DATA PROVIDED:
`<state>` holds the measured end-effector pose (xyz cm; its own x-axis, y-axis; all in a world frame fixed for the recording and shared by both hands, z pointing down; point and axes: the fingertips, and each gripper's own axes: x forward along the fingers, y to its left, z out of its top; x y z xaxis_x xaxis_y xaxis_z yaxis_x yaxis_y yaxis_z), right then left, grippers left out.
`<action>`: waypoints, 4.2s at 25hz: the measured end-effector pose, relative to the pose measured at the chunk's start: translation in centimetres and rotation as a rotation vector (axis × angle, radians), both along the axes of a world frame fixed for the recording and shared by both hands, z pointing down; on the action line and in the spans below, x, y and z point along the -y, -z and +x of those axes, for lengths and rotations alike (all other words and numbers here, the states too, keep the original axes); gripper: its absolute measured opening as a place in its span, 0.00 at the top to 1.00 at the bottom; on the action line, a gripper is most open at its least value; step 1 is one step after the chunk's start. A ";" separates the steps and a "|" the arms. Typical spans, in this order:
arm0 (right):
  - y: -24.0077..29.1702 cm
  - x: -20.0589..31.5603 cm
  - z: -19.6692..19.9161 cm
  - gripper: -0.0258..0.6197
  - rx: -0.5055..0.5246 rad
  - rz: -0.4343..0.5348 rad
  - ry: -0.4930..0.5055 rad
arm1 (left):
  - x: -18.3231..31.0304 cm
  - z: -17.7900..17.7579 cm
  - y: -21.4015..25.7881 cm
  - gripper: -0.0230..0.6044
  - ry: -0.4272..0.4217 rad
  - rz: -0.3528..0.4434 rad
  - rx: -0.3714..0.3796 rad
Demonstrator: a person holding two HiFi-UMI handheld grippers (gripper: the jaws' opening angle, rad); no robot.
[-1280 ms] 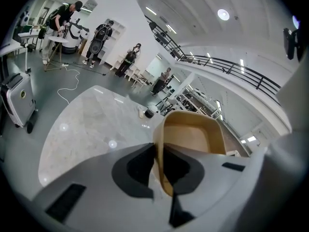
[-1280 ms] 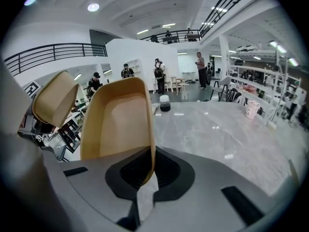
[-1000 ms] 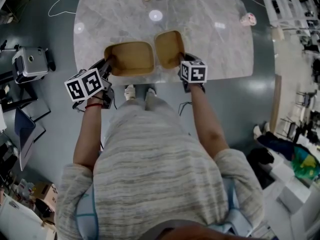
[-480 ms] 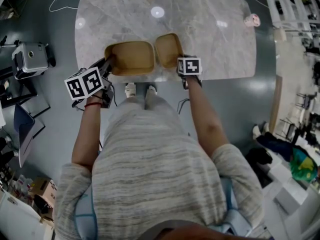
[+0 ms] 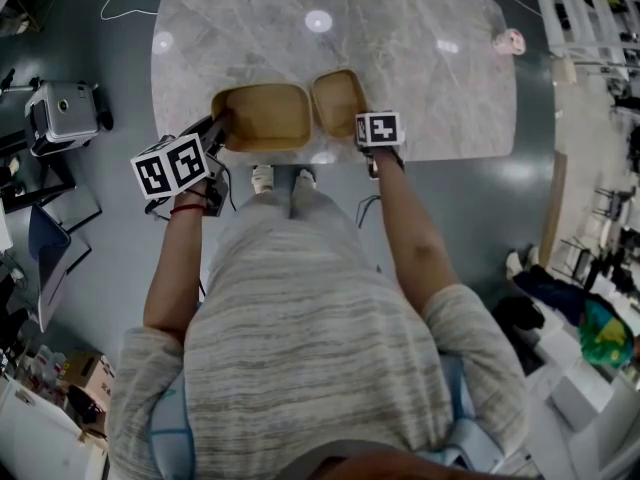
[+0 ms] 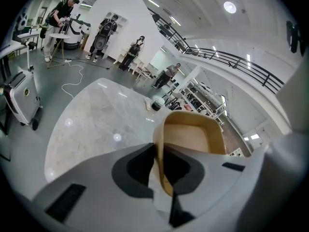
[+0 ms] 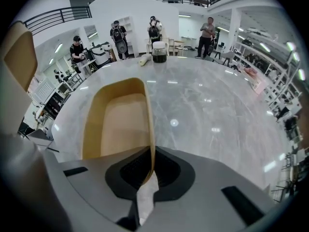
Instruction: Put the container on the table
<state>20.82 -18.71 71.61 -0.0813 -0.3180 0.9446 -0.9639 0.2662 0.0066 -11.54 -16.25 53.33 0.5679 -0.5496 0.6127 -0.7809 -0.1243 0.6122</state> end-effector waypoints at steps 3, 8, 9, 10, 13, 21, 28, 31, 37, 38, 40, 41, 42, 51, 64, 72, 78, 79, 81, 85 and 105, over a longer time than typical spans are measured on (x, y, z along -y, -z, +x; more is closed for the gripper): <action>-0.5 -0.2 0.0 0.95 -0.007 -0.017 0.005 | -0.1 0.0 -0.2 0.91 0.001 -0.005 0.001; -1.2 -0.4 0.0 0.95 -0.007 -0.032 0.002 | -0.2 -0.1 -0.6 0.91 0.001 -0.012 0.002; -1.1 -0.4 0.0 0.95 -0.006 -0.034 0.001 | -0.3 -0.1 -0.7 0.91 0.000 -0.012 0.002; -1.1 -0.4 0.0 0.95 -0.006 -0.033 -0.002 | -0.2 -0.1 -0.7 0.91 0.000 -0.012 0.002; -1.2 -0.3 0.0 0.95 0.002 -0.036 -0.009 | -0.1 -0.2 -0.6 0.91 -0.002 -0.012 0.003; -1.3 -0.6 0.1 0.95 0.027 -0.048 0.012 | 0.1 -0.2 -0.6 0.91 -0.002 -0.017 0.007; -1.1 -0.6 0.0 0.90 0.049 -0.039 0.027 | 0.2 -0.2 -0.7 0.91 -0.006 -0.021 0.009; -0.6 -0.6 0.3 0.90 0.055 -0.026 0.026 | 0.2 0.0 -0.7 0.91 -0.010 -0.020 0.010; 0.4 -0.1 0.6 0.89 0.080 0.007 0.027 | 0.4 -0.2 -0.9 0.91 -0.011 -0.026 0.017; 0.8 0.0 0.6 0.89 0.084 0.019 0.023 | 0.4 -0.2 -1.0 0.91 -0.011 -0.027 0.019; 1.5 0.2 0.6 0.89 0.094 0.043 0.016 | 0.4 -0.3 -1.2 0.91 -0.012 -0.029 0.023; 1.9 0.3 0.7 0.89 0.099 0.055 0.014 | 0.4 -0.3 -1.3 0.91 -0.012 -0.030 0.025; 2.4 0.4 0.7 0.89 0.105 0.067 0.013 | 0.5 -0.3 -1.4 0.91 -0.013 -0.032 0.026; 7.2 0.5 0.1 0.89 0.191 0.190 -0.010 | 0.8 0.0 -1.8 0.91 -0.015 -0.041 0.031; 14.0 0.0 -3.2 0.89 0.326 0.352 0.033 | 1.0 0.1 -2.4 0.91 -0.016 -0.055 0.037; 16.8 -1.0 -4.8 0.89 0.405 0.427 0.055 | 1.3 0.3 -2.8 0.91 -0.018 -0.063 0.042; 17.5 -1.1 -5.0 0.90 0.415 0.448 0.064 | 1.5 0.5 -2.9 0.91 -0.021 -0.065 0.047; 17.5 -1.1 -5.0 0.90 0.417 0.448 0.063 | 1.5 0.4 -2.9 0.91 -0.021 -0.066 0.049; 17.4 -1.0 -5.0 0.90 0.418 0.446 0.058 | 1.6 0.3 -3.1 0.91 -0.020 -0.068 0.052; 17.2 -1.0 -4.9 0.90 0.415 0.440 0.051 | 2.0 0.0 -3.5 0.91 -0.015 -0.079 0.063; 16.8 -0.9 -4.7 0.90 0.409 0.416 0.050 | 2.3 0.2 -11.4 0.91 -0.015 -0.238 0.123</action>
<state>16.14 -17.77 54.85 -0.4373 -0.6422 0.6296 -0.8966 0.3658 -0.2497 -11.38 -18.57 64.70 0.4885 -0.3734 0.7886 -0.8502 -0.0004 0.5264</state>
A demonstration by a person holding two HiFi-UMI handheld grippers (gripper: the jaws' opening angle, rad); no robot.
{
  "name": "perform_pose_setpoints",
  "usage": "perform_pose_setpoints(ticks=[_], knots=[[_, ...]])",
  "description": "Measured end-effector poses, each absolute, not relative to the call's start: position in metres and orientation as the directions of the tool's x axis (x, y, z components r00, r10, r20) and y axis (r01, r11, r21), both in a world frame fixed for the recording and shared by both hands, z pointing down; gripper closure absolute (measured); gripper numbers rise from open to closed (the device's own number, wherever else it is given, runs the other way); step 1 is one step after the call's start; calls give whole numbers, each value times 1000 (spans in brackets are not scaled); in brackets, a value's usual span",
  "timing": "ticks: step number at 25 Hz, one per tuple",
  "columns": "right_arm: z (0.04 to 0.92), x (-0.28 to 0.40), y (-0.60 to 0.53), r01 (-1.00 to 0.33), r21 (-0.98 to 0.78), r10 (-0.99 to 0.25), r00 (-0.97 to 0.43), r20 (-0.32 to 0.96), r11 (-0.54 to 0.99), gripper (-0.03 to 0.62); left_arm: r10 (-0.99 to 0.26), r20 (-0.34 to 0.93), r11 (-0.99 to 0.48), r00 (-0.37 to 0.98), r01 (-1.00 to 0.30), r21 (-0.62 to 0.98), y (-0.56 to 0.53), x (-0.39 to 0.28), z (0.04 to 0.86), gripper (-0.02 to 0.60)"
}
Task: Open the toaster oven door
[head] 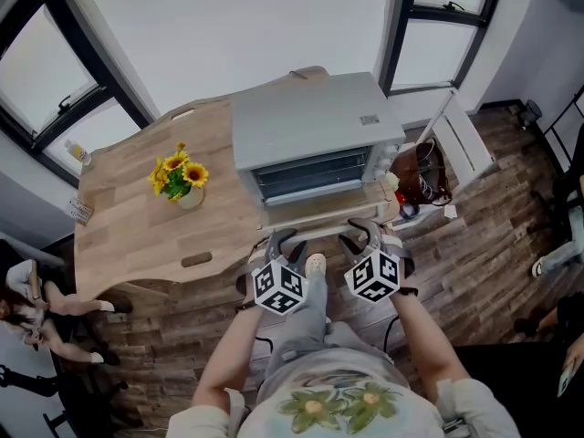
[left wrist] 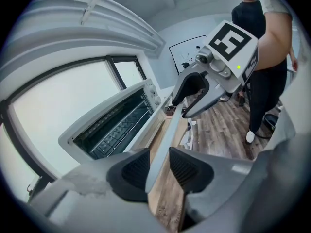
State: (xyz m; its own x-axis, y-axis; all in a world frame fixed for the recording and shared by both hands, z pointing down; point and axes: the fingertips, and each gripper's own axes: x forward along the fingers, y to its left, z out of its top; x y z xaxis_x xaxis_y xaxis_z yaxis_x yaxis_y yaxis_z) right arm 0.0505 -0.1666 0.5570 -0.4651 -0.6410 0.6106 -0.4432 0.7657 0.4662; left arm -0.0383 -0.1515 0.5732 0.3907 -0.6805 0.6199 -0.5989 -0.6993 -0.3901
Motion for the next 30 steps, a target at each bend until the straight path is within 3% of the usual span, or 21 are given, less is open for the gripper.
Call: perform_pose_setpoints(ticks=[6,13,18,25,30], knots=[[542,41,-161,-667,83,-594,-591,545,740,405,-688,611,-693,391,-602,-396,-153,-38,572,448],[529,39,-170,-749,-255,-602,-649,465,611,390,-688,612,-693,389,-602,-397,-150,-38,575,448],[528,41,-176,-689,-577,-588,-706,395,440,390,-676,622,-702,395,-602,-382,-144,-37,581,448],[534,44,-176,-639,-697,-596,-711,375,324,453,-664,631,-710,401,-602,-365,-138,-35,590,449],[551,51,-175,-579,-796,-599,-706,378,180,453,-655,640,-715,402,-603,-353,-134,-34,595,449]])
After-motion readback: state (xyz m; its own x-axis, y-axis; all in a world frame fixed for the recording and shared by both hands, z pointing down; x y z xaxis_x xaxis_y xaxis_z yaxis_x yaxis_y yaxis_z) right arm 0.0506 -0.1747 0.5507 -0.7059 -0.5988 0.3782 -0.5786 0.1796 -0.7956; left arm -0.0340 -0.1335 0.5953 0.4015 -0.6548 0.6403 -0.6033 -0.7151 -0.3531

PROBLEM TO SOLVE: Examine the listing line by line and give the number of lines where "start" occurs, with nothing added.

ANSWER TO THE PROBLEM: 2